Am Dienstagmorgen erschien die mittlerweile 19. Shell Jugendstudie 2024. Heraus sticht, dass über 80 Prozent der Befragten Angst davor haben, dass in Europa ein Krieg ausbricht. In politischen Fragen klaffen die Haltung der Jugend und die Realität der deutschen Politik weit auseinander.
Seit 1953 untersucht der Mineralölkonzern Shell in einer empirischen Jugendstudie etwa alle 4 Jahre die Haltung der Jugend zu verschiedenen politischen Fragen und Interessen, zu ihren Einstellungen, Gewohnheiten, ihrem Sozialverhalten und ihren Wertevorstellungen. Die Studie, die in diesem Jahr das 19. Mal veröffentlicht wird, befragt dabei junge Menschen zwischen 15 und 25 Jahren.
Ängste der Jugend
Ein Teil der diesjährigen Jugendstudie setzt sich mit den größten Ängsten der Befragten auseinander – hierbei werden diese stets mit den letzten Werten von 2019 verglichen. Die Zuspitzung der zwischenimperialistischen Widersprüche und die steigende Häufigkeit von Kriegen spiegelt sich deutlich im Bewusstsein der Jugend wider: Der mit Abstand höchste Wert, auch im Vergleich zu den Ergebnissen aus 2019, zeigt sich dabei in der Angst vor einem Krieg in Europa. So gaben 81 Prozent der Jugendlichen an, sich darum zu sorgen – 2019 waren es noch nur 46 Prozent.

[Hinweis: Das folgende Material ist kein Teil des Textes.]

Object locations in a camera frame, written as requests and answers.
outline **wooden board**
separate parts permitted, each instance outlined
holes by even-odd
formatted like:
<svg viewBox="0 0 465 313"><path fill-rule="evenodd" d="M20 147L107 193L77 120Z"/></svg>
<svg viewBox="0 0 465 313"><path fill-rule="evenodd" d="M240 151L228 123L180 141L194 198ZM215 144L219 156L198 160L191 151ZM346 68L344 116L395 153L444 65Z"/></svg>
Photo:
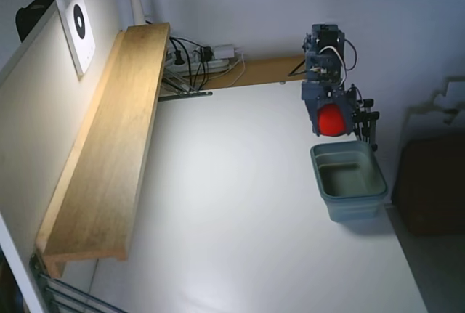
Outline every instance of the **wooden board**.
<svg viewBox="0 0 465 313"><path fill-rule="evenodd" d="M296 57L278 57L266 60L246 61L246 72L233 86L250 86L254 84L276 83L280 81L296 81L303 79L304 75L288 77L302 60L304 55ZM220 89L231 86L234 80L243 71L242 63L238 64L228 74L212 79L206 85L206 89Z"/></svg>
<svg viewBox="0 0 465 313"><path fill-rule="evenodd" d="M100 77L100 82L98 83L97 88L95 89L92 102L89 106L89 109L87 110L81 128L79 129L78 136L74 142L73 148L71 149L71 153L68 157L68 160L66 161L65 168L61 173L60 180L58 181L58 184L55 187L52 200L50 201L49 207L46 211L44 220L41 224L41 228L39 229L39 233L37 234L36 238L36 248L39 251L39 253L45 252L45 249L47 247L50 234L52 233L53 226L55 224L55 221L57 220L58 212L60 211L63 200L65 199L65 194L68 190L71 177L73 176L74 169L76 168L76 165L78 163L78 159L84 147L84 143L89 133L92 121L94 120L95 113L97 112L100 100L102 99L105 86L107 85L108 79L110 78L112 67L115 64L116 57L118 56L119 49L121 48L121 42L123 41L123 37L124 32L120 32L116 36L110 56L108 57L107 64L105 65L103 74ZM49 273L54 277L61 277L65 269L65 263L51 261L47 266L47 269Z"/></svg>
<svg viewBox="0 0 465 313"><path fill-rule="evenodd" d="M66 261L127 258L168 36L169 24L137 26L115 43L38 236L54 277Z"/></svg>

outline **wooden shelf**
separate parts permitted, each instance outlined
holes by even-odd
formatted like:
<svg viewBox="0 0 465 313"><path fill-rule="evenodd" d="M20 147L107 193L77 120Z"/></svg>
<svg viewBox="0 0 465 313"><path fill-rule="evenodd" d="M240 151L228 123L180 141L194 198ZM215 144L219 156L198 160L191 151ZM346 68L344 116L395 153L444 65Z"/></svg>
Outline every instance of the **wooden shelf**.
<svg viewBox="0 0 465 313"><path fill-rule="evenodd" d="M158 24L115 40L36 239L53 277L67 261L127 259L168 37Z"/></svg>
<svg viewBox="0 0 465 313"><path fill-rule="evenodd" d="M277 57L265 60L252 60L246 62L246 72L233 86L250 86L254 84L277 83L281 81L296 81L303 79L304 75L288 77L302 60L303 55L295 57ZM242 64L237 65L228 74L212 79L206 85L206 89L227 88L243 71Z"/></svg>

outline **white table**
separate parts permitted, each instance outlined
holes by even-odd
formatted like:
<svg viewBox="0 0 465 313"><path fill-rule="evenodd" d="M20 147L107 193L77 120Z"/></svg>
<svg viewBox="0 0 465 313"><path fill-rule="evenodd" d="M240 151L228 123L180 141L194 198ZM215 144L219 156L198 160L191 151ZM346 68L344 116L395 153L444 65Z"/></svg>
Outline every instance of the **white table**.
<svg viewBox="0 0 465 313"><path fill-rule="evenodd" d="M131 313L426 313L387 215L337 224L300 82L159 105L128 262L92 294Z"/></svg>

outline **white cable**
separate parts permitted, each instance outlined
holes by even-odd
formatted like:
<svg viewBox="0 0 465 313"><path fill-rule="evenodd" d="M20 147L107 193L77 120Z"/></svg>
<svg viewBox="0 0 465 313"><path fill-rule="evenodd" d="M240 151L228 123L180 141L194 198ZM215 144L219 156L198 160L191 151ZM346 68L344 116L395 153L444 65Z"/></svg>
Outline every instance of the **white cable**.
<svg viewBox="0 0 465 313"><path fill-rule="evenodd" d="M213 76L213 77L210 77L209 79L216 79L216 78L220 78L224 75L227 75L229 72L231 72L232 70L234 70L234 68L239 65L239 62L240 62L240 59L237 59L237 61L233 64L233 65L230 65L230 68L226 71L223 71L223 73L220 73L219 75L216 75L216 76Z"/></svg>
<svg viewBox="0 0 465 313"><path fill-rule="evenodd" d="M346 63L343 61L343 59L342 59L341 55L339 54L339 52L337 51L337 49L334 48L333 46L325 46L323 49L320 50L320 54L323 53L327 49L331 49L334 53L336 53L337 57L339 58L339 61L341 62L342 68L344 69L344 77L342 78L342 82L341 82L341 85L342 85L342 84L344 84L344 82L347 79Z"/></svg>
<svg viewBox="0 0 465 313"><path fill-rule="evenodd" d="M241 55L241 59L242 59L242 65L243 65L242 72L240 73L240 75L231 84L229 84L225 88L230 88L231 86L236 84L237 81L239 81L240 77L244 76L244 73L246 72L246 61L244 60L244 54Z"/></svg>

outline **red ball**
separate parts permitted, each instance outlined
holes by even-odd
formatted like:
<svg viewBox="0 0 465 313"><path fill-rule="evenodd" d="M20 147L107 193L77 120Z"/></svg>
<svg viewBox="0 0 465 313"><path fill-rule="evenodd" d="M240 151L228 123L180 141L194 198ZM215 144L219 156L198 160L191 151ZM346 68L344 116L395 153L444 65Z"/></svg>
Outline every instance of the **red ball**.
<svg viewBox="0 0 465 313"><path fill-rule="evenodd" d="M345 133L346 124L337 105L325 105L318 110L318 128L327 137L338 137Z"/></svg>

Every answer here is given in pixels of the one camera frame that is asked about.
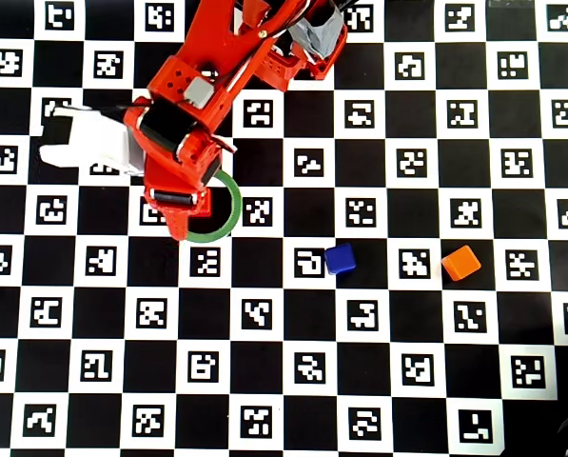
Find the checkerboard mat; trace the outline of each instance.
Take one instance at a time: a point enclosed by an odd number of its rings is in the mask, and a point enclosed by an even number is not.
[[[0,0],[0,457],[499,455],[568,414],[568,0],[362,0],[325,81],[219,133],[232,233],[57,169],[57,104],[146,94],[197,0]],[[227,217],[213,191],[213,229]],[[350,243],[355,271],[323,251]],[[482,268],[452,283],[463,245]]]

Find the cube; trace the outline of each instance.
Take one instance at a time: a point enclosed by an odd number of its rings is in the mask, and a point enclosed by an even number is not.
[[[356,258],[351,245],[345,243],[325,250],[323,255],[330,274],[339,274],[350,271],[356,267]]]

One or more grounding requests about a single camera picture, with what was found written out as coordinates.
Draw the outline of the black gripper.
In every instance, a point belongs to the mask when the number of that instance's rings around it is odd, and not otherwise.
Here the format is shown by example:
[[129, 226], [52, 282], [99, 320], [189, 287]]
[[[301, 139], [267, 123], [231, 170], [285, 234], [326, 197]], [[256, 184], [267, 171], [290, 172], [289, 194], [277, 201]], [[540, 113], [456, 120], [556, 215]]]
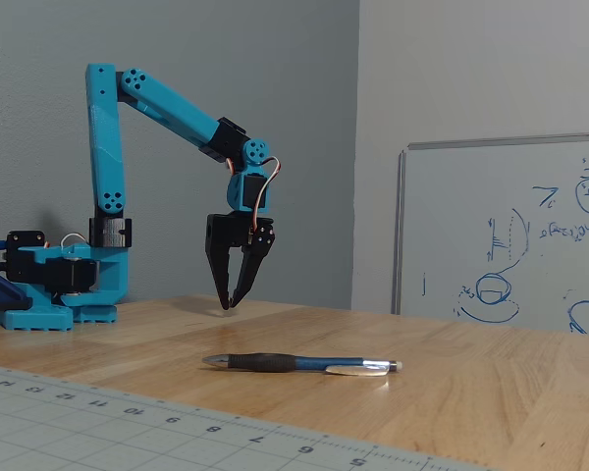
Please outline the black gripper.
[[[231, 212], [207, 217], [205, 250], [221, 307], [236, 307], [249, 293], [263, 259], [275, 243], [273, 220]], [[239, 248], [243, 258], [237, 286], [229, 298], [229, 250]]]

Die darauffolgenden Ängste liegen dabei prozentual recht nah beieinander. So sorgen sich zwischen 60 und 70 Prozent der Jugendlichen vor Armut, Umweltverschmutzung, der wachsenden Feindseligkeit zwischen Menschen, sozialer Ungleichheit, dem Klimawandel und vor Terroranschlägen.
Interesse an Politik steigt – Jugendliche positionieren sich im Durchschnitt leicht links
Seit 2002 steigt das Interesse der Jugend an Politik konstant an. Während damals noch nur 30 Prozent angaben, sich für Politik zu interessieren, sind es mittlerweile knapp 50 Prozent. 37 Prozent der Jugendlichen geben außerdem an, dass es für sie wichtig ist, sich politisch zu engagieren.

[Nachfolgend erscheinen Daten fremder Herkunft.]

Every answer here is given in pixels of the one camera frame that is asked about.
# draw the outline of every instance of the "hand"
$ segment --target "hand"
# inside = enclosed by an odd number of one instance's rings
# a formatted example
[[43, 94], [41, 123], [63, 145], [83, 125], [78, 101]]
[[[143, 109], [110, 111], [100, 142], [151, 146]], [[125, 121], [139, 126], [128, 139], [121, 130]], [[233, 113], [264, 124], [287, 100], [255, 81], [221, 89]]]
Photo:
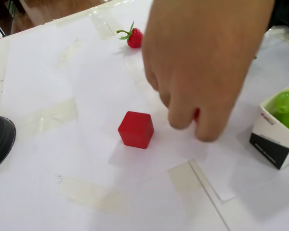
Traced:
[[186, 128], [217, 139], [266, 31], [274, 0], [154, 0], [143, 38], [146, 78]]

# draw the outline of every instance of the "table surface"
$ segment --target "table surface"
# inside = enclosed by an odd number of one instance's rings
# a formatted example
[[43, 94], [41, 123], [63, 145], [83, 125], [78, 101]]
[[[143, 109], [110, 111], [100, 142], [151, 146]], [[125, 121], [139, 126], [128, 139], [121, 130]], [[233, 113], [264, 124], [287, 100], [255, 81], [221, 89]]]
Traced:
[[[103, 9], [113, 7], [116, 4], [122, 2], [121, 0], [115, 0], [112, 2], [108, 2], [102, 4], [98, 7], [94, 7], [88, 9], [86, 11], [59, 19], [50, 22], [49, 24], [60, 24], [62, 22], [73, 22], [78, 17], [92, 14], [93, 12]], [[99, 17], [93, 18], [93, 20], [100, 20]], [[112, 36], [111, 33], [112, 26], [109, 25], [111, 23], [107, 22], [107, 25], [102, 25], [102, 31], [105, 36]], [[11, 38], [19, 36], [24, 33], [30, 33], [34, 30], [38, 30], [42, 28], [42, 26], [35, 27], [33, 29], [21, 32], [19, 34], [8, 36], [4, 39], [0, 40], [0, 106], [1, 106], [1, 92], [3, 88], [3, 82], [5, 78], [5, 69], [9, 51], [9, 41]], [[272, 34], [276, 35], [278, 38], [283, 39], [284, 41], [289, 43], [289, 31], [284, 28], [276, 28], [272, 29]], [[210, 183], [207, 181], [205, 175], [202, 173], [201, 169], [197, 165], [195, 161], [190, 161], [186, 164], [180, 165], [177, 167], [181, 171], [185, 172], [185, 176], [182, 177], [182, 181], [185, 181], [187, 184], [194, 184], [198, 189], [195, 195], [192, 198], [187, 198], [190, 200], [192, 205], [197, 207], [200, 206], [203, 209], [203, 214], [201, 215], [201, 219], [199, 219], [199, 214], [194, 214], [194, 219], [197, 220], [194, 225], [194, 230], [212, 230], [212, 223], [215, 224], [214, 230], [232, 230], [232, 231], [250, 231], [250, 230], [260, 230], [259, 220], [255, 217], [252, 211], [244, 205], [244, 203], [239, 198], [234, 198], [227, 202], [222, 202], [214, 189], [211, 187]]]

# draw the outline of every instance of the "white table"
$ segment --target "white table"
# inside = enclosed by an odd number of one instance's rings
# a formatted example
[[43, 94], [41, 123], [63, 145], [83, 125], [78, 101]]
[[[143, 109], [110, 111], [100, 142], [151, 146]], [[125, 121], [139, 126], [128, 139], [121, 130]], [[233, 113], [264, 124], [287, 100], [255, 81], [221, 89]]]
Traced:
[[[121, 3], [116, 0], [108, 2], [101, 6], [88, 9], [86, 11], [65, 17], [63, 19], [55, 20], [50, 24], [61, 24], [70, 23], [82, 15], [92, 14], [92, 19], [97, 25], [101, 33], [101, 37], [113, 36], [114, 31], [117, 27], [118, 18], [109, 14], [108, 9]], [[7, 55], [9, 49], [9, 40], [14, 36], [19, 36], [24, 33], [30, 33], [33, 30], [42, 28], [38, 26], [28, 31], [21, 32], [16, 35], [9, 36], [5, 39], [0, 40], [0, 103], [1, 103], [1, 91], [2, 91], [2, 80], [5, 77], [5, 66], [7, 62]], [[276, 36], [285, 39], [284, 30], [272, 30]], [[185, 203], [187, 211], [191, 212], [191, 219], [193, 222], [193, 230], [232, 230], [232, 231], [250, 231], [259, 230], [259, 221], [253, 211], [250, 211], [248, 207], [239, 199], [234, 198], [228, 202], [221, 202], [210, 183], [202, 173], [195, 161], [180, 165], [170, 171], [172, 179], [179, 178], [181, 185], [192, 185], [192, 194], [186, 194], [180, 192], [182, 201]]]
[[[92, 14], [92, 19], [97, 25], [97, 28], [101, 36], [113, 36], [112, 31], [109, 29], [108, 25], [103, 21], [101, 22], [101, 15], [94, 14], [99, 9], [112, 7], [116, 4], [116, 1], [103, 4], [101, 6], [88, 9], [86, 11], [77, 13], [65, 17], [63, 19], [55, 20], [50, 22], [47, 25], [51, 24], [65, 24], [72, 23], [77, 18], [83, 15]], [[34, 30], [39, 30], [44, 26], [38, 26], [36, 28], [8, 36], [4, 39], [0, 39], [0, 115], [3, 116], [1, 111], [1, 92], [3, 88], [4, 78], [5, 78], [5, 69], [8, 58], [9, 51], [9, 41], [13, 37], [21, 36], [24, 33], [30, 33]], [[181, 200], [182, 206], [184, 207], [185, 213], [189, 217], [188, 223], [191, 223], [192, 230], [215, 230], [215, 231], [225, 231], [227, 230], [223, 220], [220, 218], [218, 211], [216, 211], [214, 205], [211, 203], [210, 198], [207, 196], [204, 188], [202, 187], [197, 176], [194, 174], [193, 169], [189, 163], [182, 164], [178, 167], [170, 169], [166, 173], [166, 178], [173, 183], [174, 188], [176, 189], [178, 196]], [[49, 230], [57, 230], [56, 227], [49, 227]]]

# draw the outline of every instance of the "green stem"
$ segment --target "green stem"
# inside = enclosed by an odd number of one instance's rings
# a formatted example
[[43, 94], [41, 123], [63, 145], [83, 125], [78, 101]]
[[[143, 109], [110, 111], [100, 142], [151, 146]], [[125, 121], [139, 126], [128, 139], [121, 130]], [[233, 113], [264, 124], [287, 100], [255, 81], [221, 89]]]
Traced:
[[117, 30], [117, 34], [120, 33], [120, 32], [125, 32], [127, 33], [128, 35], [130, 34], [129, 32], [125, 31], [125, 30]]

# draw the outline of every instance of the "wooden floor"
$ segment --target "wooden floor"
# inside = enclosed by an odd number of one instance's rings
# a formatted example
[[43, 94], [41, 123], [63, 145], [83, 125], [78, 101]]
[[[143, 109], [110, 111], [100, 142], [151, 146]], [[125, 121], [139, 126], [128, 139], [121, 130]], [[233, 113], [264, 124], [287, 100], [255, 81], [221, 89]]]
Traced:
[[100, 5], [105, 0], [20, 0], [26, 13], [15, 12], [12, 34]]

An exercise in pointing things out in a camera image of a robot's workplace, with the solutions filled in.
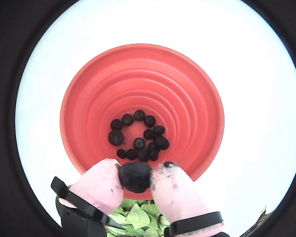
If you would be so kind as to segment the pink-tipped black gripper finger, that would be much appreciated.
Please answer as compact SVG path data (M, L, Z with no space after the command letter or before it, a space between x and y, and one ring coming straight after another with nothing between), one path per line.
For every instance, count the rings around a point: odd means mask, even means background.
M120 163L104 159L86 171L73 185L54 177L56 208L65 237L105 237L106 226L121 204L124 189L118 177Z
M164 161L152 169L154 202L170 226L167 237L227 237L221 213L204 198L176 163Z

Bei der Positionierung auf einer Skala von 1 bis 11, wobei 1 für links und 11 für rechts steht, positioniert sich die Jugend im Schnitt leicht links. Die jungen Frauen befinden sich mit 5,0 rund 0,3 Punkte weiter links stehend als junge Männer. Nur 10 Prozent der Jugendlichen, damit so wenige wie nie zuvor, können sich nicht zuordnen.

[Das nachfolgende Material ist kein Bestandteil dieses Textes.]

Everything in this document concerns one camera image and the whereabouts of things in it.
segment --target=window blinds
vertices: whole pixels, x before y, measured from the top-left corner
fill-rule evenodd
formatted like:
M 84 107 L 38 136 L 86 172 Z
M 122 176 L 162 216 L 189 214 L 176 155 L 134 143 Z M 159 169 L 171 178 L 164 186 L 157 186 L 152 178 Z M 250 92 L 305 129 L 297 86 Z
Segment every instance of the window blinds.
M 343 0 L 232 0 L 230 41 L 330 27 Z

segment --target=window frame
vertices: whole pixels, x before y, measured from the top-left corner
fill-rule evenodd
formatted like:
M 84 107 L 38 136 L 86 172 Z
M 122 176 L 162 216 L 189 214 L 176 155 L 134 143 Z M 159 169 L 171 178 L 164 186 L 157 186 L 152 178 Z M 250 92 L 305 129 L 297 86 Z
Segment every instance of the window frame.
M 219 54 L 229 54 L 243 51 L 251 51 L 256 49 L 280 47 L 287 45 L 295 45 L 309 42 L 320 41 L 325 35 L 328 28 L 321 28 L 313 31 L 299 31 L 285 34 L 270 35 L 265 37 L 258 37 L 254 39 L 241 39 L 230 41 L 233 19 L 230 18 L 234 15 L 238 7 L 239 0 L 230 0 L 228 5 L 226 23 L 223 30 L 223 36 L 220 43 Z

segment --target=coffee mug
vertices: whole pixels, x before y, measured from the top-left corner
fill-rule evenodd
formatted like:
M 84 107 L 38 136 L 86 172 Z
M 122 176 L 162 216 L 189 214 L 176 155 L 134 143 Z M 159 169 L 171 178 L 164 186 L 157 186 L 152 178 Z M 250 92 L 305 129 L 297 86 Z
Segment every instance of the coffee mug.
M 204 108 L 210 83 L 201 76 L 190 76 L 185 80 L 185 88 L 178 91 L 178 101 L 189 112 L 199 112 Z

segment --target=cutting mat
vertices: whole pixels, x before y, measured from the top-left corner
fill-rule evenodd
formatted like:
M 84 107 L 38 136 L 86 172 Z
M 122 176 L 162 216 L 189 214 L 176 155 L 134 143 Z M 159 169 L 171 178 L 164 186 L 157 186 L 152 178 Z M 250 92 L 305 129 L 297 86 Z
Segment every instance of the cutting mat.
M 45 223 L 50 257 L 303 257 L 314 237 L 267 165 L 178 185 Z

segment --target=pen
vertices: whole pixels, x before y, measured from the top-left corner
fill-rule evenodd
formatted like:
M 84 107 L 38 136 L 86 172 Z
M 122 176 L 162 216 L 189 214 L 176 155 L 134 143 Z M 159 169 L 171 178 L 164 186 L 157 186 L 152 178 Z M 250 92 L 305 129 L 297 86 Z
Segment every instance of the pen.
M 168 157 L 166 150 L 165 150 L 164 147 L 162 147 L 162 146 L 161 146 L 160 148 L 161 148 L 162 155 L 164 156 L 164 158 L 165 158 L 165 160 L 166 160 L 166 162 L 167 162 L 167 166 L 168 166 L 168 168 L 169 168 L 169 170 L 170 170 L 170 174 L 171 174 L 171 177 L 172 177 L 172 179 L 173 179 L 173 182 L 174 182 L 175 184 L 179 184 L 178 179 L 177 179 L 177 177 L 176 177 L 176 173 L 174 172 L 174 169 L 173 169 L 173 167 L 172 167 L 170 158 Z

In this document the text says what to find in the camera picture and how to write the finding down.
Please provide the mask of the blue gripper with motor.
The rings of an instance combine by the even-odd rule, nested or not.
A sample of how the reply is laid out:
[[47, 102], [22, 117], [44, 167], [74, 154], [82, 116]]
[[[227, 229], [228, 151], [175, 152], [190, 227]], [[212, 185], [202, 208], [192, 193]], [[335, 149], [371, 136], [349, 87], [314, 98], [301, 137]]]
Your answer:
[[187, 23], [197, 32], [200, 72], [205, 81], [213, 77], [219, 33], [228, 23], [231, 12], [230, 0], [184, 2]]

Hohes Vertrauen in das Konzept der Demokratie – Differenzen mit der Umsetzung
Die Positionierung der Jugend zur bürgerlichen Politik ist von Widersprüchen geprägt: Einerseits sind drei Viertel der Jugendlichen der Ansicht, dass Deutschland ihnen alle Möglichkeiten bietet, ihre Lebensziele zu verwirklichen. 71 Prozent der Befragten vertrauen darauf, dass alle gemeinsam als Gesellschaft eine lebenswerte Zukunft schaffen können. Andererseits haben viele von ihnen dennoch konkrete Kritiken. Besonders im Osten liegt die Zufriedenheit mit der Politik mit rund 60 Prozent etwas zurück.
So ist über die Hälfte der Meinung, dass Dinge, die in anderen Ländern selbstverständlich sind, in Deutschland nicht funktionieren und dass die Maßnahmen, die vom Staat getroffen werden, ihnen persönlich nichts bringen. Ebenfalls mehr als die Hälfte aller Jugendlichen äußert die Sorge vor zunehmendem Kontrollverlust sowie Ohnmacht und 40 Prozent fühlen sich häufiger benachteiligt.
Außerdem sticht heraus, dass das Misstrauen in die eigene Klasse und das soziale Miteinander steigt. So fehlt 56 Prozent das Vertrauen in die Einsicht ihrer Mitmenschen und – als Kehrseite der Medaille – wünschen sich 44 Prozent der Befragten, dass eine starke Hand Ordnung in den Staat bringt.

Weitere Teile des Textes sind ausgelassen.